> [INSTRUCTIONS FOR THE TASK] What you return should be only the lines in the entries below between the one holding "Point annotations for" and the one holding "orange blue clamp", ends included, with every picture left out.

───── EXCERPTED DATA

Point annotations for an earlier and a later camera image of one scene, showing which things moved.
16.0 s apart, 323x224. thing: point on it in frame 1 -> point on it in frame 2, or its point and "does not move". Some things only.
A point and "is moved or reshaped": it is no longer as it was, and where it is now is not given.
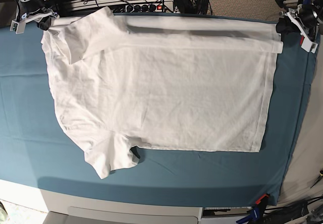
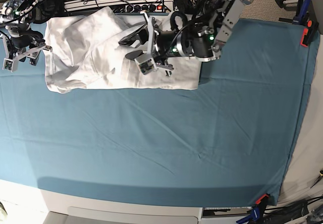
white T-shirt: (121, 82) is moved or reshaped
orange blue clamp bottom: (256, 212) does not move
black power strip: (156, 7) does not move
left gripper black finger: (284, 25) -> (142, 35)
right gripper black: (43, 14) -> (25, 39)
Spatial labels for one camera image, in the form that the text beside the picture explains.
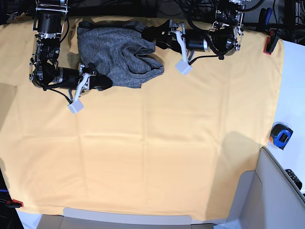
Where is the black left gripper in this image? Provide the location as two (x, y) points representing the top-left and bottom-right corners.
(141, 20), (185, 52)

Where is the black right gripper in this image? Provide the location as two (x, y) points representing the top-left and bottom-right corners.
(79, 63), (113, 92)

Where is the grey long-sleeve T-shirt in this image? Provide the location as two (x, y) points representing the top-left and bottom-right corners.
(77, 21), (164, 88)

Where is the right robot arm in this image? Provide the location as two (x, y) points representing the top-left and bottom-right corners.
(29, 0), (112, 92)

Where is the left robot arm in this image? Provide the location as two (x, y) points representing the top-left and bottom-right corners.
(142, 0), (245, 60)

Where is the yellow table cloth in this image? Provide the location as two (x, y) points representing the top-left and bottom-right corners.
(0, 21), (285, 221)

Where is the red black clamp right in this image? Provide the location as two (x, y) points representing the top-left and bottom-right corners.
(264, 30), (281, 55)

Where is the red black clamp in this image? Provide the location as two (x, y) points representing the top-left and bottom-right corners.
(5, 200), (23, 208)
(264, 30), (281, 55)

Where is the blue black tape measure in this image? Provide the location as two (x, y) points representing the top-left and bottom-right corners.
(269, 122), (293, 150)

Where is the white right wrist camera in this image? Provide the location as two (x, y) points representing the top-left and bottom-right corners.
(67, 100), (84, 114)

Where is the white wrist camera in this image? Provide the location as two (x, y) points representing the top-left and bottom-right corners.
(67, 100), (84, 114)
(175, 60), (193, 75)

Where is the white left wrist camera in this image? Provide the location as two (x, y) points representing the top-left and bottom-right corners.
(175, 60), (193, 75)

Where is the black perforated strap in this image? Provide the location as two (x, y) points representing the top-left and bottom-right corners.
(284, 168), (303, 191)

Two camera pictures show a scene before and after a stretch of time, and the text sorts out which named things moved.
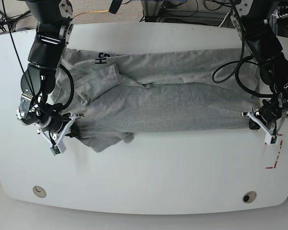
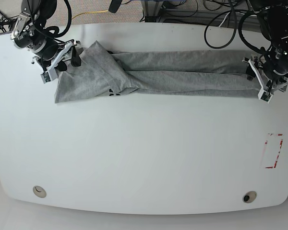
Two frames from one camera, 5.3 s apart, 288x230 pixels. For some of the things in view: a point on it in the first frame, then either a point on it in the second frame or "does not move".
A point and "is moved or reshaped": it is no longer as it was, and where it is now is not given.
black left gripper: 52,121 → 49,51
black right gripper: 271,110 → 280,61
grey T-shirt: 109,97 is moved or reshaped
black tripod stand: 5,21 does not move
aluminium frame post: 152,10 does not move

──────────
───── EXCERPTED DATA

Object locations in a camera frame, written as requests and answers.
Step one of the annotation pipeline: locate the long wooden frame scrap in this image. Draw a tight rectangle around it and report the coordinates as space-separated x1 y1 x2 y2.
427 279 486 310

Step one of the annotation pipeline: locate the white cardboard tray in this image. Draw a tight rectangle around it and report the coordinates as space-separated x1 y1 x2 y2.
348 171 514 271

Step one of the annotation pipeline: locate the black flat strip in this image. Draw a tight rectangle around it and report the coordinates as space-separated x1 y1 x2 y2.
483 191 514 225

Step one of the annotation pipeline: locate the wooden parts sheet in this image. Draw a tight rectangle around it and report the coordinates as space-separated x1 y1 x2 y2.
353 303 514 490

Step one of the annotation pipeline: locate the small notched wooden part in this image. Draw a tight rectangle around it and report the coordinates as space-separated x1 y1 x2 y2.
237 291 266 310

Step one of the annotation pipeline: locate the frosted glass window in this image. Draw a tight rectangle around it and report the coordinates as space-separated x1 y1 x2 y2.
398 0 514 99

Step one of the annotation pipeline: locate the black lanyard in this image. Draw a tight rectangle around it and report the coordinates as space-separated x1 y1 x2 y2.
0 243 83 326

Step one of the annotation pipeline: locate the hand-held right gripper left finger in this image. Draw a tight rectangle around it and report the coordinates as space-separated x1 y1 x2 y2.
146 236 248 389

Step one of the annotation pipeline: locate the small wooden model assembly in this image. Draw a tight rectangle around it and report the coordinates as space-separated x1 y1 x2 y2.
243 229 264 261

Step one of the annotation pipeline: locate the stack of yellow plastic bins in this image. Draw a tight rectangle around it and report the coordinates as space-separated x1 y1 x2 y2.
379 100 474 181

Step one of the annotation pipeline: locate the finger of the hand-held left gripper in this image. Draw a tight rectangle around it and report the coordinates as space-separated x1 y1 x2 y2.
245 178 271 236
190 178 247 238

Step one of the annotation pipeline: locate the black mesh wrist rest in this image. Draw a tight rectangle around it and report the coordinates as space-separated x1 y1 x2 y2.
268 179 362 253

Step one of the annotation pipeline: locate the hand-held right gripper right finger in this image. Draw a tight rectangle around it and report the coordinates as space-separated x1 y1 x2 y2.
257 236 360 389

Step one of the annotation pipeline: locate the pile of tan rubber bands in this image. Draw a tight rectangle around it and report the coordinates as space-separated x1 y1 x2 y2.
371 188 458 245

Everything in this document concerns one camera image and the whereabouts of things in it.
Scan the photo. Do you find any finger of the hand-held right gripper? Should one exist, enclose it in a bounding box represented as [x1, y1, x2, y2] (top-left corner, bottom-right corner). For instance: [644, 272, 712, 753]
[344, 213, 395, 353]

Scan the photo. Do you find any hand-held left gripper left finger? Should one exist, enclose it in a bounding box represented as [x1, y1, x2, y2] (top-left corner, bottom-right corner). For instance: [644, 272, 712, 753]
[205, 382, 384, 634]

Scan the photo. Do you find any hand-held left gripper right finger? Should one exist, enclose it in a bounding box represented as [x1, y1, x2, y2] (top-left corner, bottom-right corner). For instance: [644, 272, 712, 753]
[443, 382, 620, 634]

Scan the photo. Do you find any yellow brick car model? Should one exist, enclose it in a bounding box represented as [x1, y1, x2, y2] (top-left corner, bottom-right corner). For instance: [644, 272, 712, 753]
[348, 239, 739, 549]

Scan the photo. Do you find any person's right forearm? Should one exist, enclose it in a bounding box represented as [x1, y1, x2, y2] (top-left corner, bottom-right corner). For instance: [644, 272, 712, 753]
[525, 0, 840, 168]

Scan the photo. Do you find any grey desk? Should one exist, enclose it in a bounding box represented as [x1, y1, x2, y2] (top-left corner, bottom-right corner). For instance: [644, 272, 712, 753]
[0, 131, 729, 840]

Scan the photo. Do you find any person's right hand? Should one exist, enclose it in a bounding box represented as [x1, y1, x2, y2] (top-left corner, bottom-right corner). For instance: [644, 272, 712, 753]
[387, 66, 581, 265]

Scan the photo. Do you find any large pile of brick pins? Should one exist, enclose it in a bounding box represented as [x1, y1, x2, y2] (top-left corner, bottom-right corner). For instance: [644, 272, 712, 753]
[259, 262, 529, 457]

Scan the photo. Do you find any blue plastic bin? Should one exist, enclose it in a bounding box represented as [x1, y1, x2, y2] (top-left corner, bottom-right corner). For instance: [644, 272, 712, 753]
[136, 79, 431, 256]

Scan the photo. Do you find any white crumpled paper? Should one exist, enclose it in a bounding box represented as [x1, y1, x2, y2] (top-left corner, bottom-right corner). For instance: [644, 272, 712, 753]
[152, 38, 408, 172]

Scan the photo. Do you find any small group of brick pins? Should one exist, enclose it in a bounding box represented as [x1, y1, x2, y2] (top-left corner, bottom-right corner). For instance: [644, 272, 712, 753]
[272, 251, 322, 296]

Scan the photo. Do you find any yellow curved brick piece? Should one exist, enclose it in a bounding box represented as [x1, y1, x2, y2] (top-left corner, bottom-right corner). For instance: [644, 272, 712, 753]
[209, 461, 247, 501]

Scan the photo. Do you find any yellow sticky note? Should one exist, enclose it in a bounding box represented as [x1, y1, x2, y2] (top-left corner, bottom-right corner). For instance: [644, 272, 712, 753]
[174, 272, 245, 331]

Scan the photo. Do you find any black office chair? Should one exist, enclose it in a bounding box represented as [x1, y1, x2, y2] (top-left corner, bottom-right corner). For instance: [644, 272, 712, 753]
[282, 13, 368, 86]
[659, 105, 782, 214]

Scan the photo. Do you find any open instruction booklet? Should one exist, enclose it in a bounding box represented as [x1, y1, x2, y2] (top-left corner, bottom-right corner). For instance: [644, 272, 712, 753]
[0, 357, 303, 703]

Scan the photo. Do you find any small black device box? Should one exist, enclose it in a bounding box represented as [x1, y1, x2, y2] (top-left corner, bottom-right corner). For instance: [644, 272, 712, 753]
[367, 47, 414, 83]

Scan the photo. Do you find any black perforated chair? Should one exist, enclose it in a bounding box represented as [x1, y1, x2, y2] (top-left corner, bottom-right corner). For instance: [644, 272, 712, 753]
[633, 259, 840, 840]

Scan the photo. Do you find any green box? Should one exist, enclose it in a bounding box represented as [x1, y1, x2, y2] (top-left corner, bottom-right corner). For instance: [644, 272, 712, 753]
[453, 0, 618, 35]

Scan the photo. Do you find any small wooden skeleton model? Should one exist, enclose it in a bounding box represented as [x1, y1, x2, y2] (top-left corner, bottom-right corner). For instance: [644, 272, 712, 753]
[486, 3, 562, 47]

──────────
───── EXCERPTED DATA

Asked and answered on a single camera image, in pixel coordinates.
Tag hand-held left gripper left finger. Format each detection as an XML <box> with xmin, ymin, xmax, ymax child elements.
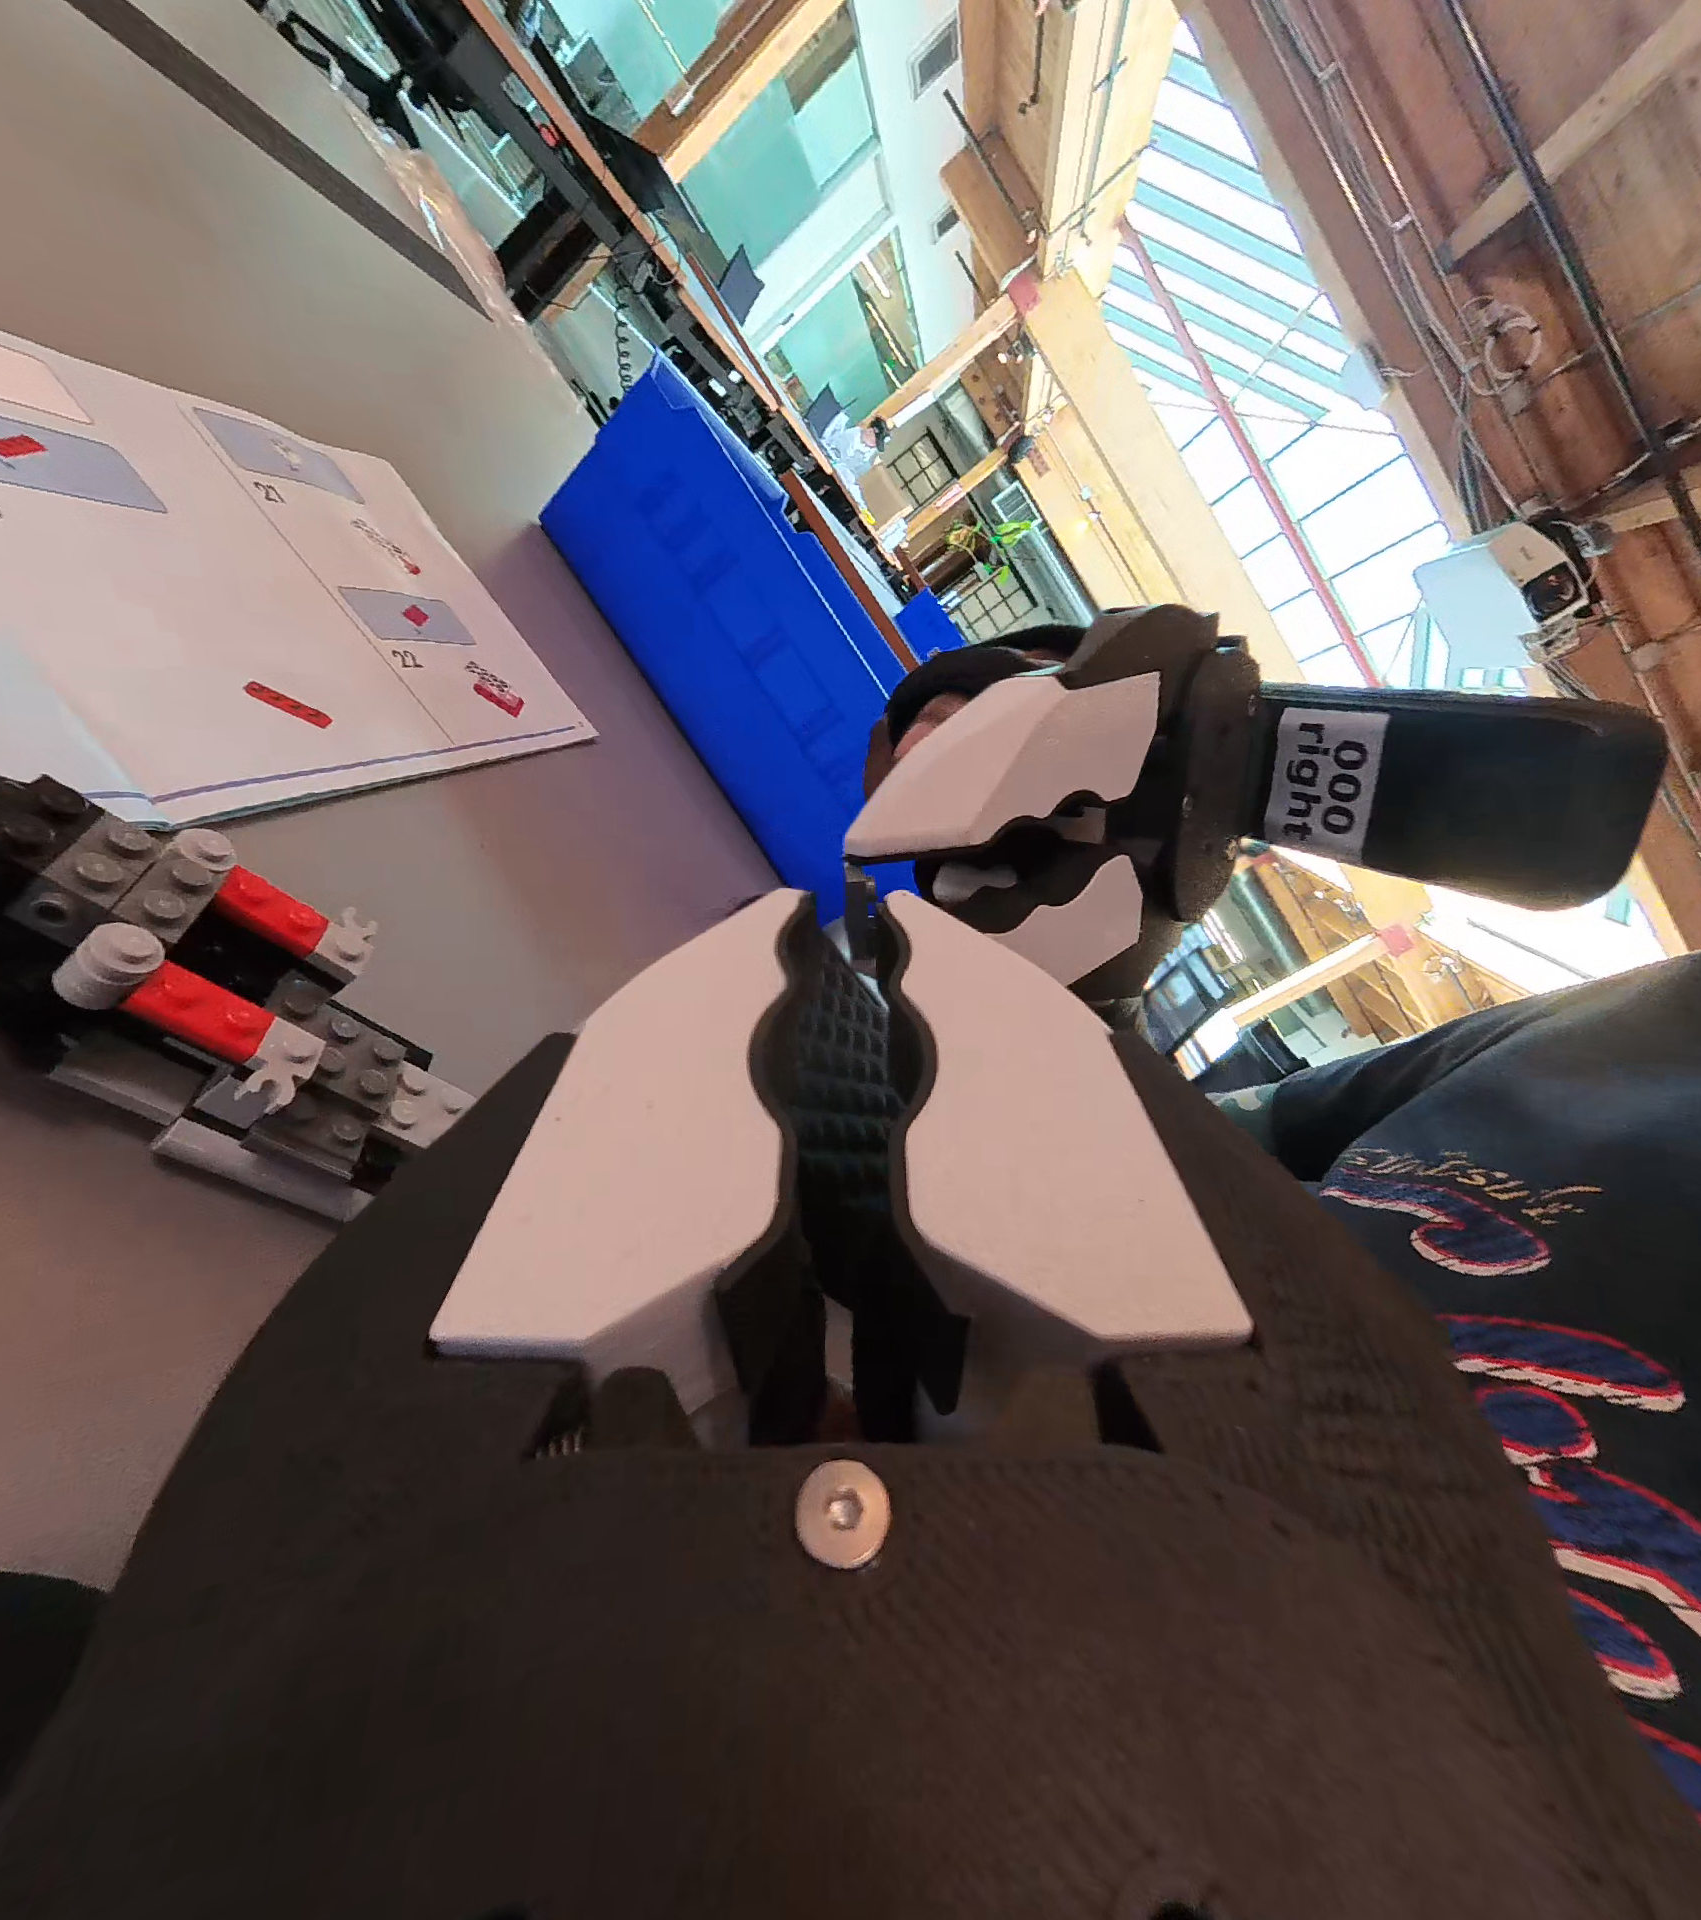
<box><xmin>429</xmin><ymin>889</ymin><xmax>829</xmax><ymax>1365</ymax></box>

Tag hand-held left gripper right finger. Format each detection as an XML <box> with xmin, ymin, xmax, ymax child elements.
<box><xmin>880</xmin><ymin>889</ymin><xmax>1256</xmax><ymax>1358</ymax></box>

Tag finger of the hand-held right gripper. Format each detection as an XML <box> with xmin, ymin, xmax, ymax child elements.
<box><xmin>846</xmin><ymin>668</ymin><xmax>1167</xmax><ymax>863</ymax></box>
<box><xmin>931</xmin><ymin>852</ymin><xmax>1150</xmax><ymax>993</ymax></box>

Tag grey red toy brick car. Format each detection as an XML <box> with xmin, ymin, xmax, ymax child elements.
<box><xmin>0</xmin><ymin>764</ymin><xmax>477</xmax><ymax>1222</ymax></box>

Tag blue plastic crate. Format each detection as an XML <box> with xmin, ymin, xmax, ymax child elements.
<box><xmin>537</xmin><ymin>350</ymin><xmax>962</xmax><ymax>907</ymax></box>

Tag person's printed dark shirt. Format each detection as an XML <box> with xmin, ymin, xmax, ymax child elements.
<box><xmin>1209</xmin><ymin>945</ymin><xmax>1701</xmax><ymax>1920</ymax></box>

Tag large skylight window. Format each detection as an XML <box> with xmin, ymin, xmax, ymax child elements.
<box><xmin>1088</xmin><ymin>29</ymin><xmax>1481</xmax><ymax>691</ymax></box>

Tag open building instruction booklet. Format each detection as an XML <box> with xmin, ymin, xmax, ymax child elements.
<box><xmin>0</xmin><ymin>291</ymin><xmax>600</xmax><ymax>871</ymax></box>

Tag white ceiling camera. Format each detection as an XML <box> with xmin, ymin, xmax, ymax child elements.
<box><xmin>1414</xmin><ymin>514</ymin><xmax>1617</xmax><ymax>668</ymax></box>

──────────

> [THE ANSWER]
Point annotations for an earlier and a later camera image of one scene, showing which things moved.
16.0 s apart, 323x224. thing: point on it in frame 1 -> point on it in frame 2, or its point and "does not move". Some things only.
A point and "is moved or reshaped": it is no longer as it was, and where it is now is not given.
white T-shirt: (121, 82) is moved or reshaped
orange blue clamp bottom: (256, 212) does not move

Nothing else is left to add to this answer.